Items from a data source:
*-*-*
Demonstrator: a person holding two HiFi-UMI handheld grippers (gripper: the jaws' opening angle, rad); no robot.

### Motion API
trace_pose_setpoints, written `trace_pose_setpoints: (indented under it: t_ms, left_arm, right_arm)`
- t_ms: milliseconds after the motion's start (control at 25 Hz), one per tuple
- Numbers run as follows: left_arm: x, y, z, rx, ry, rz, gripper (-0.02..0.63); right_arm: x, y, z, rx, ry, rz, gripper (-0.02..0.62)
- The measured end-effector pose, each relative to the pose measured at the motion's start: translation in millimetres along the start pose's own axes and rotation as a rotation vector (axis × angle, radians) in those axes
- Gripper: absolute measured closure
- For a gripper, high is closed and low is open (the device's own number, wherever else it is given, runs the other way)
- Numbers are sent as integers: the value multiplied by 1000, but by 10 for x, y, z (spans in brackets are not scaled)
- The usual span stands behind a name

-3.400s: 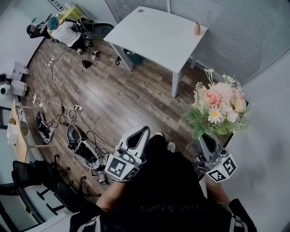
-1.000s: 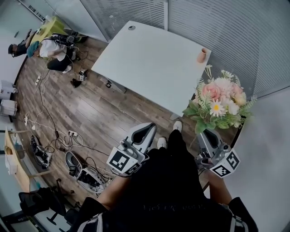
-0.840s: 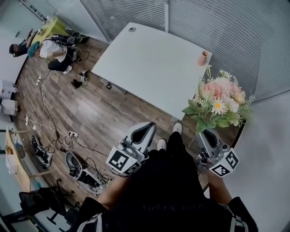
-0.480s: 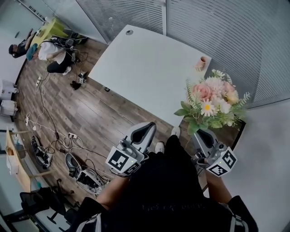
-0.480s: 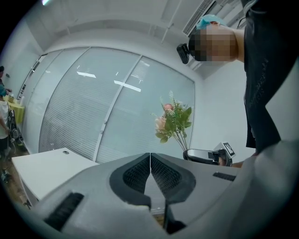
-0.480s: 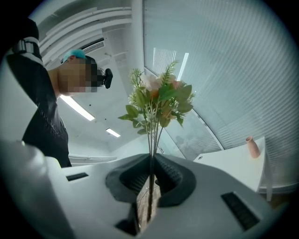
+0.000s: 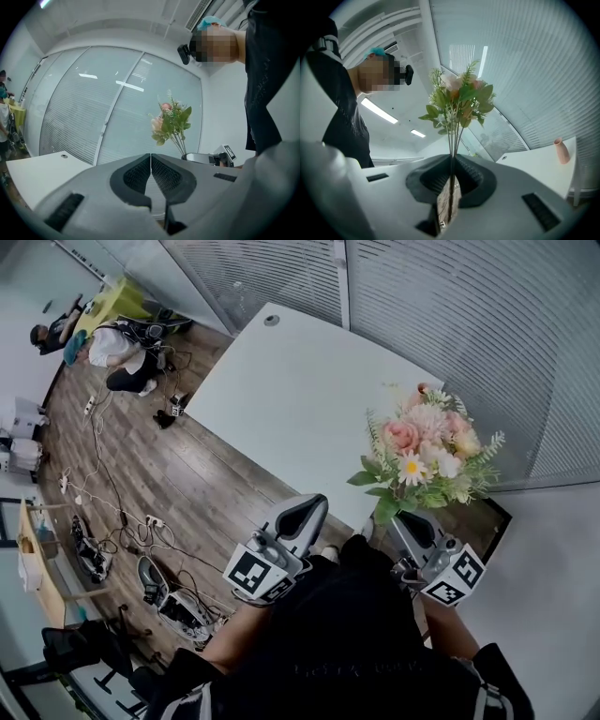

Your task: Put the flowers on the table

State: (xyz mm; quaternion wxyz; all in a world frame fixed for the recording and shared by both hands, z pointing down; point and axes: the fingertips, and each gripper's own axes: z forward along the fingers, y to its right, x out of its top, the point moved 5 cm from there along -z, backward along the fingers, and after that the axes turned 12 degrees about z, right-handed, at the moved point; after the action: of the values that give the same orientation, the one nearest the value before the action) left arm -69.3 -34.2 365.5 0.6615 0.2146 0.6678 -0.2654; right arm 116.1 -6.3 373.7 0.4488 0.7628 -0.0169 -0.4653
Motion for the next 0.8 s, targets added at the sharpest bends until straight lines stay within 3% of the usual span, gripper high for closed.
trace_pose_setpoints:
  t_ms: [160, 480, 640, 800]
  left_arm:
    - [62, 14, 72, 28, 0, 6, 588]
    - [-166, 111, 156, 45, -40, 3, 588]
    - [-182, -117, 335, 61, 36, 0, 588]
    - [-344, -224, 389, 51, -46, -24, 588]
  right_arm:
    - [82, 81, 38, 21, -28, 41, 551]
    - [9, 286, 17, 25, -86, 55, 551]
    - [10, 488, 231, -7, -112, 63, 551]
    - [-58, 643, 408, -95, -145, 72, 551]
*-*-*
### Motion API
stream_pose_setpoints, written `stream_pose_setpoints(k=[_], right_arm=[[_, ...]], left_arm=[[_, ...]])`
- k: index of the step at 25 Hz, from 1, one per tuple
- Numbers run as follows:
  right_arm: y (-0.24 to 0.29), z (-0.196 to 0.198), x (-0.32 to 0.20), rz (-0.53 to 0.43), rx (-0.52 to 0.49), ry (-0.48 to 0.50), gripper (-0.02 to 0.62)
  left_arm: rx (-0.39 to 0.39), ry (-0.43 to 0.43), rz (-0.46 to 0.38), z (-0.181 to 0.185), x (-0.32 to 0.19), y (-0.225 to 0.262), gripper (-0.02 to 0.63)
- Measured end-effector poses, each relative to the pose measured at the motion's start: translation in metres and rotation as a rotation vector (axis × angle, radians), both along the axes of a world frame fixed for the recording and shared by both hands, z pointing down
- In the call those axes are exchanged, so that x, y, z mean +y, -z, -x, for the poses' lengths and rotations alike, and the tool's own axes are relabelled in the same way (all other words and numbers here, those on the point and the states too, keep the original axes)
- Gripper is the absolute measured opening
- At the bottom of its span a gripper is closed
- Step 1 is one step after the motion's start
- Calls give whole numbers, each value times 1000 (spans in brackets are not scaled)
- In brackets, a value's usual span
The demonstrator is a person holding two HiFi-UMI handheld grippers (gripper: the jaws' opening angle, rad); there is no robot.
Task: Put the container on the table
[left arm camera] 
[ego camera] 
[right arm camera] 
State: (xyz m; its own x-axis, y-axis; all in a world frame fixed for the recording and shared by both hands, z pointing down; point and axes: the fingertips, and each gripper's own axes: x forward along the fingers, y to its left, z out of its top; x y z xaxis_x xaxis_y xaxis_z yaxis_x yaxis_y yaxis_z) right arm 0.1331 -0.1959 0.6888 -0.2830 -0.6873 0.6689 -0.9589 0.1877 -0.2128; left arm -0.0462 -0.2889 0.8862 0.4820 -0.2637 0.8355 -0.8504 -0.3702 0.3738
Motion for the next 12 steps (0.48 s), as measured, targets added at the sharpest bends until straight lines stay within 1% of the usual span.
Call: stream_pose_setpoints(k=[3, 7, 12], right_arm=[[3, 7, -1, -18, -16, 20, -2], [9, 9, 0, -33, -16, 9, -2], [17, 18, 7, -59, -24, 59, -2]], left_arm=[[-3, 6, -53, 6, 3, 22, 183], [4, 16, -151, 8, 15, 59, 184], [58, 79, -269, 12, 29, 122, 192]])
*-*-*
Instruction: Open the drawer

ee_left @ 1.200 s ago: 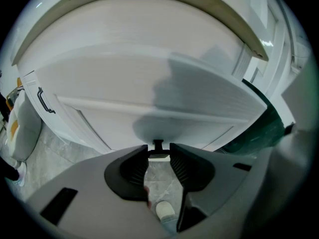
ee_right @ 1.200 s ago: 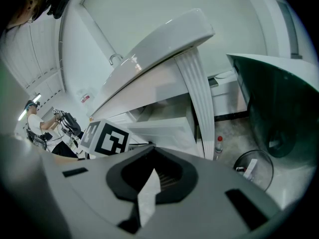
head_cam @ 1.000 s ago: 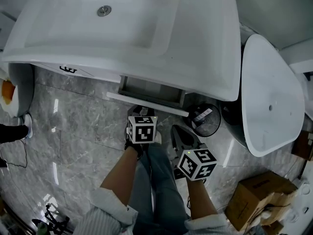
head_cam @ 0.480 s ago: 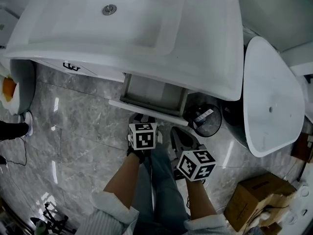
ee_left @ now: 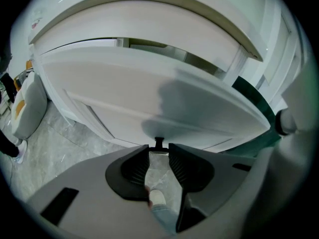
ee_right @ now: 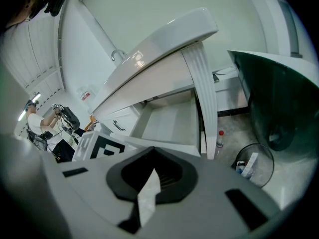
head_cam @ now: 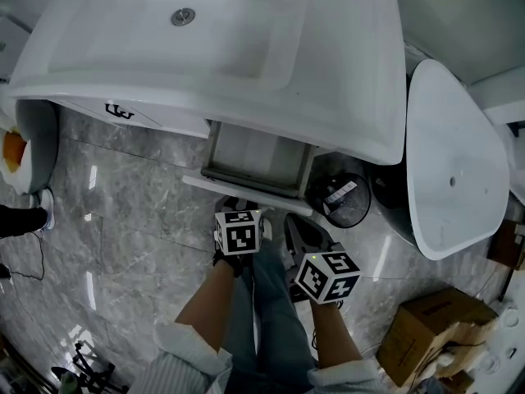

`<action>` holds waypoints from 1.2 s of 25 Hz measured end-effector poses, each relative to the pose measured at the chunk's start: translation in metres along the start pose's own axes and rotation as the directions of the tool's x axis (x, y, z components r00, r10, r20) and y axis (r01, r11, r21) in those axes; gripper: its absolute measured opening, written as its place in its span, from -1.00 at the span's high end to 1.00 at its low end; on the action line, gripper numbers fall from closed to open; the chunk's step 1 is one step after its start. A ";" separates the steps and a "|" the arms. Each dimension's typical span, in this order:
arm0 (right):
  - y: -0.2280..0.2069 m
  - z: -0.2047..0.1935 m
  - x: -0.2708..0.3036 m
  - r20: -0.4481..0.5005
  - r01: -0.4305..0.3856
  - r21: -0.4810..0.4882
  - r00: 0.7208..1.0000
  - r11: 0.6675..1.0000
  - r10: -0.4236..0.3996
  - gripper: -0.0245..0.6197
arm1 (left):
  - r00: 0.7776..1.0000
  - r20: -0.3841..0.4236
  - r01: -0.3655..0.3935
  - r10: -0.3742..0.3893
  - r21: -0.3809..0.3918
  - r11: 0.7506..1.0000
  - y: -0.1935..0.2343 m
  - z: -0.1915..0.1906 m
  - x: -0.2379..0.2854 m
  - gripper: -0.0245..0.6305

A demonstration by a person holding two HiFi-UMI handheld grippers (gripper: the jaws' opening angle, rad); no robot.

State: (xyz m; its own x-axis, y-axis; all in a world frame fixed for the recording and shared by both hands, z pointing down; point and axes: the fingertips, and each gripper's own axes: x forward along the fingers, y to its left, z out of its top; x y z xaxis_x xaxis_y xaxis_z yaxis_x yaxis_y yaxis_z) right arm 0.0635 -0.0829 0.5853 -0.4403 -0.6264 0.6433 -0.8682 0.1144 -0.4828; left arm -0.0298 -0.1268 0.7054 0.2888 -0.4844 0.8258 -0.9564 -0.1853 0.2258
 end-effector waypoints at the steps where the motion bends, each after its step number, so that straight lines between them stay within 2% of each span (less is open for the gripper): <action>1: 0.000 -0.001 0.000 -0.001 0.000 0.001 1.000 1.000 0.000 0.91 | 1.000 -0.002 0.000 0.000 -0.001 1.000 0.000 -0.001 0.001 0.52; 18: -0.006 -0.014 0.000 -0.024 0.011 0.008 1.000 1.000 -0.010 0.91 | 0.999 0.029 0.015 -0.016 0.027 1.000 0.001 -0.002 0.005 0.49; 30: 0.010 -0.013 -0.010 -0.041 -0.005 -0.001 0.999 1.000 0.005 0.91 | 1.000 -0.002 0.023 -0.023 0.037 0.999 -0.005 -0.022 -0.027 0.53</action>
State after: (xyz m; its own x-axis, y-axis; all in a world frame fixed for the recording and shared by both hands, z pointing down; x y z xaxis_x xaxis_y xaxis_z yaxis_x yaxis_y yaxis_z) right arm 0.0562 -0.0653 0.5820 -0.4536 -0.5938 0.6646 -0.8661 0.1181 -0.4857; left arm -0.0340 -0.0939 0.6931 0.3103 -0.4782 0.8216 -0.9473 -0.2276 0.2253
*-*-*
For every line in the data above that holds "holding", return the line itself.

COMPLETED EXERCISE:
Demonstrator: a person holding two HiFi-UMI handheld grippers (gripper: the jaws' opening angle, rad); no robot.
The demonstrator is a person holding two HiFi-UMI handheld grippers (gripper: the jaws' opening angle, rad); there is no robot.
A demonstration by a person holding two HiFi-UMI handheld grippers (gripper: the jaws' opening angle, rad); no robot.

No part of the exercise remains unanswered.